Malasia pone patas arriba su agricultura: crea un sistema de riego inteligente con IA que ahorra agua con un 95% de precisión
La agricultura lleva tiempo usando inteligencia artificial (IA) para ser más eficiente y en Malasia acaban de dar un paso de gigante, para hacer un mejor uso del agua.
En los cultivos de regadío una mala decisión con el agua es mucho dinero perdido y estrés hídrico, por lo que Malasia ha probado un sistema inteligente que combina sensores enterrados, datos meteorológicos e IA, para anticipar la humedad del suelo en tiempo real.
Los investigadores, liderados por Shamala Maniam, han publicado el estudio en Smart Agricultural Technology. Al parecer, el 95,49% de las predicciones quedaron dentro de un margen del 5% respecto a los valores medidos.
Cómo funciona el sistema de riego inteligente con IA de Malasia
En el campo español ya se está utilizando IA, pero en Malasia han ido un paso más allá con los sistemas de riego. La idea es medir la humedad bajo tierra, cerca de las zonas en las que trabajan las raíces.
Para conseguirlo desplegaron sensores de humedad del suelo y los conectaron a una red IoT. Esa red recoge datos de forma continua y los envía para que un modelo de inteligencia artificial estime cómo va a cambiar la humedad.
El modelo elegido fue una red RNN-LSTM, un tipo de IA muy útil para datos que cambian con el tiempo. En agricultura eso es fundamental porque el suelo no responde al instante.
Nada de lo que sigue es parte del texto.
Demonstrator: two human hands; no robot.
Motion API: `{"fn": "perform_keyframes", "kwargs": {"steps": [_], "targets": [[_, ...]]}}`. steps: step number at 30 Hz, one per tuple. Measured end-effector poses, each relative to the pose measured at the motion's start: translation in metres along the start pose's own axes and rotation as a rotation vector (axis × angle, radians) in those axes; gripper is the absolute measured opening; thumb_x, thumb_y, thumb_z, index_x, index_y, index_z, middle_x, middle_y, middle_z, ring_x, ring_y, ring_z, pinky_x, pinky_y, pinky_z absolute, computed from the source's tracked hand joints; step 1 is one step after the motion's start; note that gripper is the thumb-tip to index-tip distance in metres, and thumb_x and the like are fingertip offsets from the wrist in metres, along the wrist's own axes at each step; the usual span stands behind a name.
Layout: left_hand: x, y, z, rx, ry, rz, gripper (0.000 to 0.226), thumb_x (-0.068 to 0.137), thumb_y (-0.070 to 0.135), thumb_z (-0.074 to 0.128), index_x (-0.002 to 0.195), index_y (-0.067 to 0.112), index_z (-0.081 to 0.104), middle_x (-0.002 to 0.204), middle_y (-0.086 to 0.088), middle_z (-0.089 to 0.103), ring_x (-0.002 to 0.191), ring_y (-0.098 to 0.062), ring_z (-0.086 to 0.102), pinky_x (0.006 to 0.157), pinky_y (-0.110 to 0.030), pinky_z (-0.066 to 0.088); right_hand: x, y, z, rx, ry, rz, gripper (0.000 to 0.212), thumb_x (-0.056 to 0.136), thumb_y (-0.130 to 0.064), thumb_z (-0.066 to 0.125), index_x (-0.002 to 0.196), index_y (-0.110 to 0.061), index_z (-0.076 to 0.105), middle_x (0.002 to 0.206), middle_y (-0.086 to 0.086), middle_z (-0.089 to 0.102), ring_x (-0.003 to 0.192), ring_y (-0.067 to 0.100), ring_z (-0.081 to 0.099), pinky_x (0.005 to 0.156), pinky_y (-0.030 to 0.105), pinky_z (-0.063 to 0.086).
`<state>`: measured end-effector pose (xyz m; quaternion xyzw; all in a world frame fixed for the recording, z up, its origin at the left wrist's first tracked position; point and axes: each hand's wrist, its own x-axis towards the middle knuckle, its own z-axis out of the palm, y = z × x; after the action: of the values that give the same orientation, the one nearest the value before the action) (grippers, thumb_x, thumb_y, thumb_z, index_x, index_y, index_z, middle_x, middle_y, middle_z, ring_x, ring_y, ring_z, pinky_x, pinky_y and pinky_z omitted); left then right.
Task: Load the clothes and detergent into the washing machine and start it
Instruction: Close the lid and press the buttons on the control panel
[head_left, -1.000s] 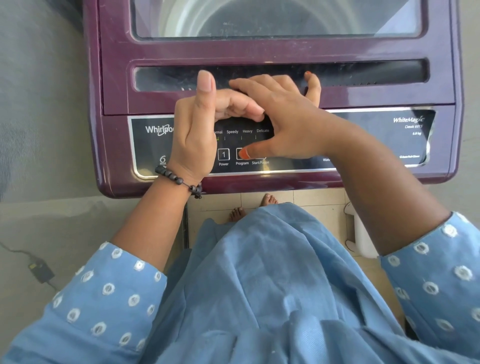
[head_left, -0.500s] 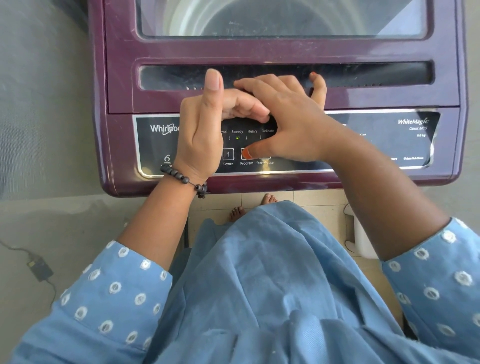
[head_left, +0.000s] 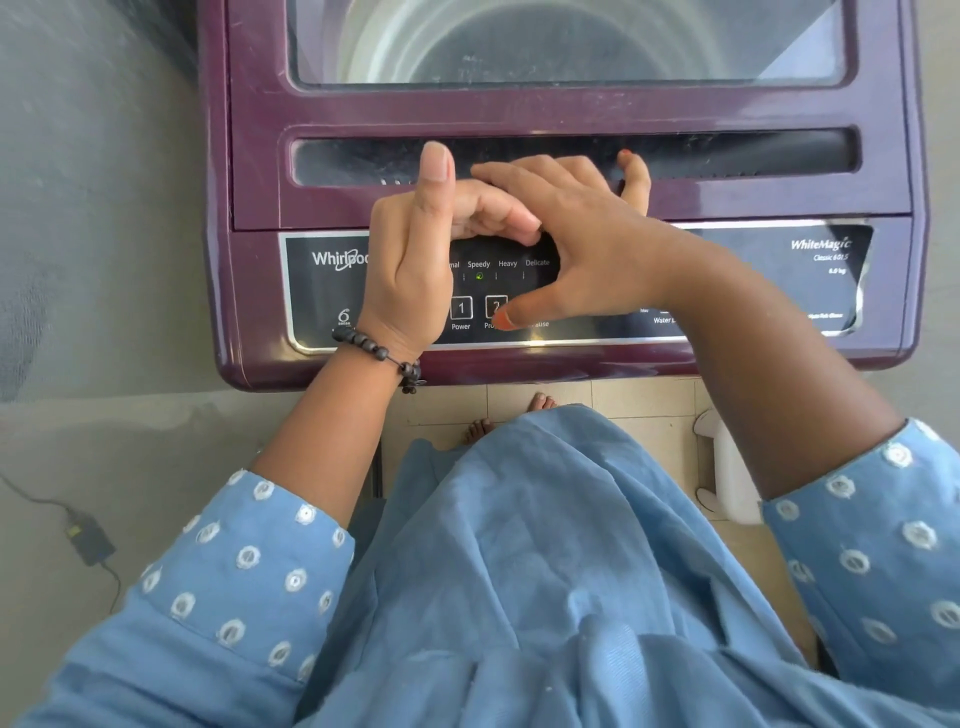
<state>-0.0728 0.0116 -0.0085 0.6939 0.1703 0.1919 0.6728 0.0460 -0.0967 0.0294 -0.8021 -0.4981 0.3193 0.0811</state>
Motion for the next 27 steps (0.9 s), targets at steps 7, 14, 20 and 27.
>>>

Por ejemplo, una lluvia, el calor o la absorción de la planta pueden notarse horas después.
Los científicos probaron el invento en Malasia durante seis meses con el objetivo de convertir los datos en una herramienta para ajustar mejor el calendario de riego y poder tomar decisiones agrícolas precisas.
Cómo la IA puede ayudar a ahorrar agua en los cultivos agrícolas
Tradicionalmente el riego depende de mediciones que se hacen en la superficie, de la observación visual o de la experiencia del agricultor. Eso no es lo más efectivo, ya que deja un margen de error muy amplio.
Si el agricultor riega antes de tiempo, desperdicia agua y puede perjudicar el cultivo. Si espera demasiado, la planta sufre estrés hídrico y el rendimiento queda comprometido. El valor de este sistema está en reducir esa zona ciega.
El estudio registró un RMSE de 1,222, un MAE de 0,6374 y un coeficiente R² de 0,6723. Es decir, el modelo con IA consiguió anticipar la humedad con un margen útil para orientar el riego.
De confirmarse sería un cambio para la agricultura y los sistemas de riego, ya que ayudaría a saber cuándo el suelo todavía conserva humedad suficiente o si está seco.
Cuál es el mayor error del sistema de griego con inteligencia artificial
Aunque el proyecto es muy prometedor, el sistema ha tenido problemas durante los episodios de lluvia intensa, ya que es el momento en el que la humedad del suelo cambia de forma más brusca.
Para corregir parte de ese problema, los investigadores ajustaron el entrenamiento del modelo con una función Huber loss.
Con ese cambio, el coeficiente R² subió hasta 0,70, aunque el reto de las lluvias fuertes sigue siendo relevante. Además, el propio estudio apunta que el trabajo debe ampliarse a más estaciones y resolver la variabilidad espacial en parcelas mayores.
Es decir, el sistema funciona, pero aún necesita pruebas más amplias antes de presentarse como una solución general para cualquier explotación agrícola.